Task directions: The required answer is every line of the data containing the word "right".

Data entries:

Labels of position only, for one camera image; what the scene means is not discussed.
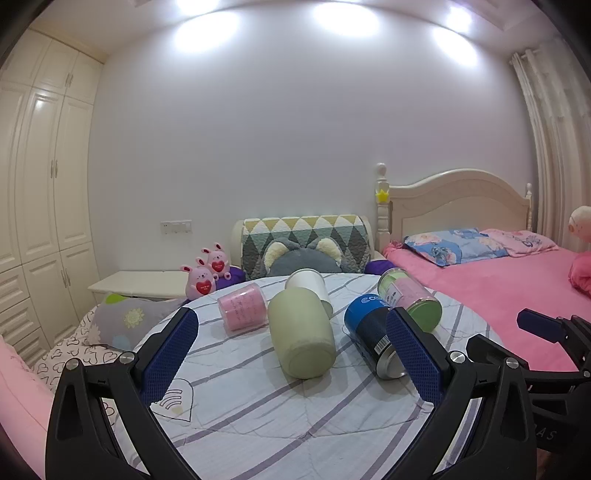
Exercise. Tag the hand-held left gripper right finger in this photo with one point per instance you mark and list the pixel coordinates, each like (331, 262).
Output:
(415, 357)

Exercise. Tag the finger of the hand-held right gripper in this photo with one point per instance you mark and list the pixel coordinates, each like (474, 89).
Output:
(489, 348)
(538, 321)

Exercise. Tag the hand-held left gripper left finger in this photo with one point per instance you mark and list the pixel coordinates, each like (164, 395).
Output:
(168, 355)

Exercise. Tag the pale green cup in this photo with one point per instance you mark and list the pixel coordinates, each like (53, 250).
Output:
(300, 332)

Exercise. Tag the green and pink clear cup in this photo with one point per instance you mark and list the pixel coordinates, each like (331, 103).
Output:
(408, 295)

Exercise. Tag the white cup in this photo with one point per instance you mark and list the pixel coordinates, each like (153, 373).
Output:
(307, 280)

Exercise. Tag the pink bed sheet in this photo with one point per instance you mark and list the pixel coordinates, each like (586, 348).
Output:
(508, 286)

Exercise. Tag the grey flower pillow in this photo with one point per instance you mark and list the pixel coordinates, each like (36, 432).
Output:
(129, 318)

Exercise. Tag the blue can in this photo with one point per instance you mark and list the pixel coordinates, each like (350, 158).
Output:
(367, 323)

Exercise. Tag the pink bunny plush toy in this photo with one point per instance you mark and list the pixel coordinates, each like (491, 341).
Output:
(217, 263)
(201, 284)

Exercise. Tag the white low cabinet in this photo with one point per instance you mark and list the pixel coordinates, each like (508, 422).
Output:
(138, 281)

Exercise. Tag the pink cartoon pillow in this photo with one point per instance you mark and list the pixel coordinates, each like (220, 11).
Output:
(521, 241)

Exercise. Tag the purple cushion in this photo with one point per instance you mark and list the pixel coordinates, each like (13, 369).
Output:
(233, 275)
(378, 266)

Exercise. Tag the heart print bed sheet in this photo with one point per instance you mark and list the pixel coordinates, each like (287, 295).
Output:
(69, 350)

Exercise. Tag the blue cartoon pillow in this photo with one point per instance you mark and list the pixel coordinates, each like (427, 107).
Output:
(443, 244)

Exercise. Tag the cream wooden bed headboard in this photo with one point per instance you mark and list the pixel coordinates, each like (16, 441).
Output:
(457, 203)

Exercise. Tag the grey bear cushion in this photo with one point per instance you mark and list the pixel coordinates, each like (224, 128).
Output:
(300, 258)

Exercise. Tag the pink blanket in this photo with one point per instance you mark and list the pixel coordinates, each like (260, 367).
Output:
(23, 406)

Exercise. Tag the yellow star decoration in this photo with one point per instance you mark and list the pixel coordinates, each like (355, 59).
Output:
(383, 195)

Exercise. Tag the triangle-patterned quilted headboard cover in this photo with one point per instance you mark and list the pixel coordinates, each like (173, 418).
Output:
(300, 230)

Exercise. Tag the white curtain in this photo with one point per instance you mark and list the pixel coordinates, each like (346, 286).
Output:
(554, 138)

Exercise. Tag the cream wardrobe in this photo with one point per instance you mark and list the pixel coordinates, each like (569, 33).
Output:
(37, 194)

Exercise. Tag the wall switch panel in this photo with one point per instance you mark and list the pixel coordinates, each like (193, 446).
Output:
(176, 226)

Completed task:
Exercise. Tag the hand-held left gripper right finger in this photo with one point per instance you mark and list the pixel coordinates, each like (331, 262).
Exercise. Tag the finger of the hand-held right gripper in this photo with one point per instance you mark and list the pixel coordinates, each like (474, 89).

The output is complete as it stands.